Journalist in Kambodscha erschossen

Ein Journalist einer Oppositionszeitung in Kambodscha ist auf offener Straße in der Hauptstadt Phnom Penh getötet worden. Der 47-Jährige berichtete für die Zeitung "Moneaseka Khmer" über Korruption und andere soziale Missstände unter der Regierung von Ministerpräsident Hun Sen. Er wurde nach Polizeiangaben vom Samstag gemeinsam mit seinem 21-jährigen Sohn erschossen, als beide am Freitag mit einem Motorrad unterwegs waren. Auch der Täter fuhr auf einem Motorrad.

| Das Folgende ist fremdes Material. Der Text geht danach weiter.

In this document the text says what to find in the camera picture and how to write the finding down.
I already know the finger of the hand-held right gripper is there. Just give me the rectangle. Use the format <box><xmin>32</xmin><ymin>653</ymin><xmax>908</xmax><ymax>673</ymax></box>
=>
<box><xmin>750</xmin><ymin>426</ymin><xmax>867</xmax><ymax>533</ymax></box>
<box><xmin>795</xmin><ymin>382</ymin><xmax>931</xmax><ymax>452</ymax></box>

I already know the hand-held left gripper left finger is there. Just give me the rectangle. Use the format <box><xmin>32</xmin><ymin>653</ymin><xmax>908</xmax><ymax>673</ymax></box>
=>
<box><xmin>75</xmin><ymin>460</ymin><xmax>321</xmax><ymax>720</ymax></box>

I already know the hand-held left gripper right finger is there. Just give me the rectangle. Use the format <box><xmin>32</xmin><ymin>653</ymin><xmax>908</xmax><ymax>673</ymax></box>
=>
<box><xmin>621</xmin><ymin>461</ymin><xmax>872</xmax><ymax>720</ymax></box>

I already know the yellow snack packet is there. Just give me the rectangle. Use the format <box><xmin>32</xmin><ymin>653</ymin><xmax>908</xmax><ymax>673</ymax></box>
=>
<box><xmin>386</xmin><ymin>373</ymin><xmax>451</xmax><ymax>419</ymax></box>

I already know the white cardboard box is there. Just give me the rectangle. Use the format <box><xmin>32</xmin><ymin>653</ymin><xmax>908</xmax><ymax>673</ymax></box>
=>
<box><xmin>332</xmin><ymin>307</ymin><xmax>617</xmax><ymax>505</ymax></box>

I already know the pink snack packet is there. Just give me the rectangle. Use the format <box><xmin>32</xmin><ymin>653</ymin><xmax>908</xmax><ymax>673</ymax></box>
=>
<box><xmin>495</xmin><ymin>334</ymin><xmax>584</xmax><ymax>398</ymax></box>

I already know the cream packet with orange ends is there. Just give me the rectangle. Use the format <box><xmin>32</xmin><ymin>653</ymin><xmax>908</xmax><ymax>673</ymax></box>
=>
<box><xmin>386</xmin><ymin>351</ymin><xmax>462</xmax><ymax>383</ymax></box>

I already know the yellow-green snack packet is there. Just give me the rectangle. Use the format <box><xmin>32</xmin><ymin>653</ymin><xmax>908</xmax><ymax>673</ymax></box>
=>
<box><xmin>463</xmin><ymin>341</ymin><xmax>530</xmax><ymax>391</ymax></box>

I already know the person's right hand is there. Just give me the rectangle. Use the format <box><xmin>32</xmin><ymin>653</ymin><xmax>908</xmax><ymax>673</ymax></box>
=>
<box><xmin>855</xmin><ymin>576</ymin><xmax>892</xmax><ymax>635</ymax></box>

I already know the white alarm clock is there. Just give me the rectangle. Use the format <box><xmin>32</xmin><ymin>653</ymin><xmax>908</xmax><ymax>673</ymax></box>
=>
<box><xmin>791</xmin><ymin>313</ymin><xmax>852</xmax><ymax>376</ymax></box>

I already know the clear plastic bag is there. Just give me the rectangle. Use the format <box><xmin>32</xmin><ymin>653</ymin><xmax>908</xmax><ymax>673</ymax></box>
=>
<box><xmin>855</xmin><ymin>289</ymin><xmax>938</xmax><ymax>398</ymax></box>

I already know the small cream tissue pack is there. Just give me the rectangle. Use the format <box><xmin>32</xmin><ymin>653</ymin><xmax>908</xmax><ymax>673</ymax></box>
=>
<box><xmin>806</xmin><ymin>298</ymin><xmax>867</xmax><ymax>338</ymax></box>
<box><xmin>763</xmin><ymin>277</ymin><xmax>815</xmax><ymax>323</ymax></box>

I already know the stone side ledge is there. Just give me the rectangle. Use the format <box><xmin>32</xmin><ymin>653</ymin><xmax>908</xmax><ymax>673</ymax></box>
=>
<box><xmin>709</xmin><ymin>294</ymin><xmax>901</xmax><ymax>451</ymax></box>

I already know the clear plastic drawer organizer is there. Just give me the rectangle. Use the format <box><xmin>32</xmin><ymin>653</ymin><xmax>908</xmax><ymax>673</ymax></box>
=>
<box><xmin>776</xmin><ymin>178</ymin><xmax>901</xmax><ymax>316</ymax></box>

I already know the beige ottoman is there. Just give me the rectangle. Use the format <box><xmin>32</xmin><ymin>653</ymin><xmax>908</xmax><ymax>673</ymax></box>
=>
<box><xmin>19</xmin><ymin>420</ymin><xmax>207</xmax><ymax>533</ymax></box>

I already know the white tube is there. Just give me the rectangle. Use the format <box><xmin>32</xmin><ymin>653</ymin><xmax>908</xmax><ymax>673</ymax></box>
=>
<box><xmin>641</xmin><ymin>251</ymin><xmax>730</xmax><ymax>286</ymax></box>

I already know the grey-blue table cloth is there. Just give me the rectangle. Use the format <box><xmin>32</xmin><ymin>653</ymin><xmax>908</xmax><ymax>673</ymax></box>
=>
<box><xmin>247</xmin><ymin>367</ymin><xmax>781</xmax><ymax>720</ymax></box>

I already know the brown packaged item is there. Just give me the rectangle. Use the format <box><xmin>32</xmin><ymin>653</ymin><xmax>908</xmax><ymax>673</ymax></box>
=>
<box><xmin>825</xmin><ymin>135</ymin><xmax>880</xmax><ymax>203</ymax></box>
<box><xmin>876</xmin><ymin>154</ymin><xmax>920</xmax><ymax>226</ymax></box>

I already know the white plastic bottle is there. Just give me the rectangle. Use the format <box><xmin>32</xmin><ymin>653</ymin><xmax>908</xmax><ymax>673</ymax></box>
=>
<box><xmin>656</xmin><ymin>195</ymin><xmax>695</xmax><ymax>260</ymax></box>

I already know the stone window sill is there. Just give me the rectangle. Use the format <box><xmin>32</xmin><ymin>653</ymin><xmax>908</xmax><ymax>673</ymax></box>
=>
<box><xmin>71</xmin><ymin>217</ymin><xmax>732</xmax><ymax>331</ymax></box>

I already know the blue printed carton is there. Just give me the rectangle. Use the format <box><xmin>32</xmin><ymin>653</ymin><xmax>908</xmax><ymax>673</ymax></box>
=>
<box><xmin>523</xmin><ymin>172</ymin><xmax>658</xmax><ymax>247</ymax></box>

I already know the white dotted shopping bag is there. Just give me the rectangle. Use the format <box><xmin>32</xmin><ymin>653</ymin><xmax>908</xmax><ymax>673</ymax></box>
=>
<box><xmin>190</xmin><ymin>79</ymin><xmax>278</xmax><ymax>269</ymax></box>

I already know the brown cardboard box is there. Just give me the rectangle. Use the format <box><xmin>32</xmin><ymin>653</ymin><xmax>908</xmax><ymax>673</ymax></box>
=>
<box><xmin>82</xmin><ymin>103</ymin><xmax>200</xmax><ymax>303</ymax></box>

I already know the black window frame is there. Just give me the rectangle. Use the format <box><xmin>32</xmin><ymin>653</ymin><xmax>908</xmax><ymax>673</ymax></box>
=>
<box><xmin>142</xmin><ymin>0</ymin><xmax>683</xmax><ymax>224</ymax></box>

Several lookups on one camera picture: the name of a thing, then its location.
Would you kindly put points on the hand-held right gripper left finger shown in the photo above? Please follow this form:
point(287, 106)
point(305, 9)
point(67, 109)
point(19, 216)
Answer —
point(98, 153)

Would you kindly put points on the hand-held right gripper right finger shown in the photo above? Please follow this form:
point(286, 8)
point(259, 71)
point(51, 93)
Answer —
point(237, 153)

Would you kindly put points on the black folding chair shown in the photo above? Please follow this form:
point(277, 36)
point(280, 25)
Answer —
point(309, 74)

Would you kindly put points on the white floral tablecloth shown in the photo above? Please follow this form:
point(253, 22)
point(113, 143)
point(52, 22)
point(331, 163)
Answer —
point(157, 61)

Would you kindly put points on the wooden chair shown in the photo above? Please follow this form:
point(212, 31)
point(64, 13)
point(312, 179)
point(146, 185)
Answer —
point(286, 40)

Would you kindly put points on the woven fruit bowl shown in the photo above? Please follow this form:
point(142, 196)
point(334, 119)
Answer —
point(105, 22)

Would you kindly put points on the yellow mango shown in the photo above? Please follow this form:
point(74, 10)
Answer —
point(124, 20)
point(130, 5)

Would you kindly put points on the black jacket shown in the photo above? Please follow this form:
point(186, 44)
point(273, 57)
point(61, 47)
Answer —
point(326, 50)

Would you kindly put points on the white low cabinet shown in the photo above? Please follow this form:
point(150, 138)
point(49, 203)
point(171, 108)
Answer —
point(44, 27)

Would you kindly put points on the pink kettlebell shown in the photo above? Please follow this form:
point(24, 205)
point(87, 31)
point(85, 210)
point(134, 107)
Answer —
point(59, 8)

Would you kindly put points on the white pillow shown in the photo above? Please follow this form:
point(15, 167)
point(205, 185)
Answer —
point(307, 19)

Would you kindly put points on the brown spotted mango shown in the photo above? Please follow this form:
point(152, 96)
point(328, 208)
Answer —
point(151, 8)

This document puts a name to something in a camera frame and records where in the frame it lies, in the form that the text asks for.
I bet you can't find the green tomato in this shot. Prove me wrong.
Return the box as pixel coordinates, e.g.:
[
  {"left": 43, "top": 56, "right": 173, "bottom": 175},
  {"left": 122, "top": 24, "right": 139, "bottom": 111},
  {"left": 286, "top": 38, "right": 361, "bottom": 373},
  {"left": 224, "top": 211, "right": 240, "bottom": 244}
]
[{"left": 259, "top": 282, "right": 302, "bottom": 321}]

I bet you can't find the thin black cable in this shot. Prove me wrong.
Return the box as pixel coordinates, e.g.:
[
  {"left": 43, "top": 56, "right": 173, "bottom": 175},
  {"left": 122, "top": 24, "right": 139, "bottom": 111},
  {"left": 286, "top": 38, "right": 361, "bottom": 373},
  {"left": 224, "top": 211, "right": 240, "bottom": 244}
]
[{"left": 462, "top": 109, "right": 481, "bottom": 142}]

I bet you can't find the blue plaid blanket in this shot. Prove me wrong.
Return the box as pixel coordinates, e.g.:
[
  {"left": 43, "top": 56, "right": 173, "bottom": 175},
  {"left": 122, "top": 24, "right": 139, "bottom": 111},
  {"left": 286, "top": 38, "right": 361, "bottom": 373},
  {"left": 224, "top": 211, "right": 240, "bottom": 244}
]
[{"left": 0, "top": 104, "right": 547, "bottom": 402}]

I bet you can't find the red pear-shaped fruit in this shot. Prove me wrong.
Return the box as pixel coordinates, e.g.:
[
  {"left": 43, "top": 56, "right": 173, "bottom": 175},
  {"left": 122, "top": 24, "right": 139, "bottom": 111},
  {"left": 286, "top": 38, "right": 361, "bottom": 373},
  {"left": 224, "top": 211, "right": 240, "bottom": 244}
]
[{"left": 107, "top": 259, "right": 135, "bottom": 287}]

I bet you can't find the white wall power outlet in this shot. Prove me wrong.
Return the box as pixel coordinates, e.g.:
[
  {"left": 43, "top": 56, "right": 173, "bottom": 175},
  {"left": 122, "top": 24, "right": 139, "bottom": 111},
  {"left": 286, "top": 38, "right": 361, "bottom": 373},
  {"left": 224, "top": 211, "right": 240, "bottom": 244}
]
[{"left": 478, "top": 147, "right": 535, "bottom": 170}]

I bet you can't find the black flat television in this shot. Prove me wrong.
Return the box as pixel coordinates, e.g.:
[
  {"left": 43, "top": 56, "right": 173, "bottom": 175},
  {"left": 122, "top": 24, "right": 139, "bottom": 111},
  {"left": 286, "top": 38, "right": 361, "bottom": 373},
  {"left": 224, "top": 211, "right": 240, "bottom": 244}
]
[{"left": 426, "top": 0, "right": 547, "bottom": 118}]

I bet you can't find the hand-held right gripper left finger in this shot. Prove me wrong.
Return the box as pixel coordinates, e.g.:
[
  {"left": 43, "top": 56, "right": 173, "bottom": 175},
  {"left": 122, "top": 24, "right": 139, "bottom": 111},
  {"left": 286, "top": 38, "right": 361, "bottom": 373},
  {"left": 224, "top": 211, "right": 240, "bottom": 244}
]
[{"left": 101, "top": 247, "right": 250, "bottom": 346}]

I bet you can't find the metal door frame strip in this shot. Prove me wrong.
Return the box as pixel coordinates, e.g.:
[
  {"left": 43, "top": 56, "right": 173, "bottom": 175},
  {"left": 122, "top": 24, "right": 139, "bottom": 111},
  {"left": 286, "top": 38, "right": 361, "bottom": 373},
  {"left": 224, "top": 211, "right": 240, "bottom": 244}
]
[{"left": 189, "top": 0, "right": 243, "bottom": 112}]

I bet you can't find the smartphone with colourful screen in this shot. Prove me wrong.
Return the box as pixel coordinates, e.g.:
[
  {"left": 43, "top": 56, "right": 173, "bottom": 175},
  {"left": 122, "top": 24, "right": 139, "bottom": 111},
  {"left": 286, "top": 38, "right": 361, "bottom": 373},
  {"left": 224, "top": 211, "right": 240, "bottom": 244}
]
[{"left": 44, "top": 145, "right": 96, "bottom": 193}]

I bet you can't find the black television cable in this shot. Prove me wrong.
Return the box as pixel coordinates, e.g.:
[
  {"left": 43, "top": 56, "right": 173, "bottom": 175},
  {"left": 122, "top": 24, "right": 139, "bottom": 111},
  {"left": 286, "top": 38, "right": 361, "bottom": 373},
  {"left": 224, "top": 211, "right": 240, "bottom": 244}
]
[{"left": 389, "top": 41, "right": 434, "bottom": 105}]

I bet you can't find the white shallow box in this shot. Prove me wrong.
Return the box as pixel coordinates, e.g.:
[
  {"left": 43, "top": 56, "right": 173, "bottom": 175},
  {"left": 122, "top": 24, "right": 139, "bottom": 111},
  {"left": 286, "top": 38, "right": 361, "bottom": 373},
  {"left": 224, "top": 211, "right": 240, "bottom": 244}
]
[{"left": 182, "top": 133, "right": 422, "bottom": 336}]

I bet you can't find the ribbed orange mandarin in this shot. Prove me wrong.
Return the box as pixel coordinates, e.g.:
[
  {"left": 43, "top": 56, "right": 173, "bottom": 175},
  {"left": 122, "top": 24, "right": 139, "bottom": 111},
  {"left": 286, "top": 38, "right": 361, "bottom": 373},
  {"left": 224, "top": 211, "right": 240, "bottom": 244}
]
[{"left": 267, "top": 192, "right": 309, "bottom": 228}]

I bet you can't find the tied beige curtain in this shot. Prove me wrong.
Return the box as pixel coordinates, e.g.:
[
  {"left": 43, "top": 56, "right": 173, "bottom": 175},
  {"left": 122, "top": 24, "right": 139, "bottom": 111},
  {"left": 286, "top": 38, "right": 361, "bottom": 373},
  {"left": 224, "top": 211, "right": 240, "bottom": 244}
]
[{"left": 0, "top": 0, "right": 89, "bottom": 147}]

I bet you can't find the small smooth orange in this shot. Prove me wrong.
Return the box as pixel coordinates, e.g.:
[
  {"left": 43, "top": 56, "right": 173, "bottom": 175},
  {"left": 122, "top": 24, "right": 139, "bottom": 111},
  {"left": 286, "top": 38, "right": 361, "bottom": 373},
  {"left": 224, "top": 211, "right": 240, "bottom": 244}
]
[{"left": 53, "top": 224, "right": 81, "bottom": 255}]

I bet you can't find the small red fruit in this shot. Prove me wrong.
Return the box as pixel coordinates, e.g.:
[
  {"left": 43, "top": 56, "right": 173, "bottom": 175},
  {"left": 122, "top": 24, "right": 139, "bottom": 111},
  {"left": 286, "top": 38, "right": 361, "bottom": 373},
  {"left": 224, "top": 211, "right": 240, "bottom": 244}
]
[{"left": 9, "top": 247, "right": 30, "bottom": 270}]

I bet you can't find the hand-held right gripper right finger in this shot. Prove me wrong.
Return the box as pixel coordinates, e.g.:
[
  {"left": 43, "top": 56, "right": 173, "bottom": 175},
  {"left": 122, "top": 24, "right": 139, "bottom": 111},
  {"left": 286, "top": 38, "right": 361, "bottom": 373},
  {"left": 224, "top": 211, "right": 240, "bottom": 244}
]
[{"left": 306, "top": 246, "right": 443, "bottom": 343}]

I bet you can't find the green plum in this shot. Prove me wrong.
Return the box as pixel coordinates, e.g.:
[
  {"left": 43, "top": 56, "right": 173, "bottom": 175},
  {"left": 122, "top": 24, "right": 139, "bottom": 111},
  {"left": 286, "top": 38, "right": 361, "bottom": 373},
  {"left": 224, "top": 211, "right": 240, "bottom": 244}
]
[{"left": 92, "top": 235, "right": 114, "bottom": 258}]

Über dessen Motiv lagen zunächst keine Erkenntnisse vor, wie der Polizeichef von Phnom Penh, Yim Simony, sagte. Oum Sarin, der Präsident der kambodschanischen Vereinigung für den Schutz von Journalisten, erklärte, die Tat schaffe ein Klima der Angst unter Journalisten. Nach Angaben des Klubs kambodschanischer Journalisten war es der erste derartige Mord seit fünf Jahren. Am 27. Juli wird in Kambodscha ein neues Parlament gewählt.